COLLECTED DATA
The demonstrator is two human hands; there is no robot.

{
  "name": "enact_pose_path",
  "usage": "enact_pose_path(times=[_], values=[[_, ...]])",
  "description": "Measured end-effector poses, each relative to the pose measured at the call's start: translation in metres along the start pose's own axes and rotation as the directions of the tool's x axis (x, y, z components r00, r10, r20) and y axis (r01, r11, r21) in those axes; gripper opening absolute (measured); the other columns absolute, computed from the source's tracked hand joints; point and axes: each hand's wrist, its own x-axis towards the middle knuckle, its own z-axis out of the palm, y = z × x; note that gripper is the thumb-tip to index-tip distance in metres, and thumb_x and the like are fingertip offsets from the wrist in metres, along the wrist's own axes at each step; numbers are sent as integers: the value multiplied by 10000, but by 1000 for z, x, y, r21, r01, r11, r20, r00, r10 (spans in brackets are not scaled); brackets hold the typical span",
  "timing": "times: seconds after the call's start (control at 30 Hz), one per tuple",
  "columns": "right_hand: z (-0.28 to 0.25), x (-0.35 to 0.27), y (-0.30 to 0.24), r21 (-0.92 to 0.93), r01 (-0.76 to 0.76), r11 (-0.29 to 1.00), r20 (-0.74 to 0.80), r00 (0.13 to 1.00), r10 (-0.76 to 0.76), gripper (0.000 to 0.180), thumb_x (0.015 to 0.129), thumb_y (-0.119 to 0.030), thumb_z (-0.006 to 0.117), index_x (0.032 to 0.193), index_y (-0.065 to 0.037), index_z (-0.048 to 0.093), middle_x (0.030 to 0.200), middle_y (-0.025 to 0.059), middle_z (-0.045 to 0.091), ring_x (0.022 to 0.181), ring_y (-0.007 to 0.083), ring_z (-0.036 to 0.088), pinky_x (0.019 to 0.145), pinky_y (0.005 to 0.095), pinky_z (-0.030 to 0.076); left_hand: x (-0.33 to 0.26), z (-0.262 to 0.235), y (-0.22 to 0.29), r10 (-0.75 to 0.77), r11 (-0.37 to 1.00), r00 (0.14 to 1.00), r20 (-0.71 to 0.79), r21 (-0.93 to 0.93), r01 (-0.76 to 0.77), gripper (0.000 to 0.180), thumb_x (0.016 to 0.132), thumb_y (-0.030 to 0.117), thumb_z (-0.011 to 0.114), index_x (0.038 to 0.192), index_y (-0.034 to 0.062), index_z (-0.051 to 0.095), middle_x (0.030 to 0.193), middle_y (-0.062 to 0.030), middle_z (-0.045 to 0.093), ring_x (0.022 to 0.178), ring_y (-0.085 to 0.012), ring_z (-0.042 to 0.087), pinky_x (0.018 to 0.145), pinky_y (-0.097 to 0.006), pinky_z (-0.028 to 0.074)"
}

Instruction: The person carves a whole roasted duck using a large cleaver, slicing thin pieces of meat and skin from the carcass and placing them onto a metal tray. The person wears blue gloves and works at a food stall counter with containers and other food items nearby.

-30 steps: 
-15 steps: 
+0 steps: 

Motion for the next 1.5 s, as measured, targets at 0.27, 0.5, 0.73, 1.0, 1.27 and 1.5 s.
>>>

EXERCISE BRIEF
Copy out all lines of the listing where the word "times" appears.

OUTPUT BELOW
  "usage": "enact_pose_path(times=[_], values=[[_, ...]])",
  "timing": "times: seconds after the call's start (control at 30 Hz), one per tuple",

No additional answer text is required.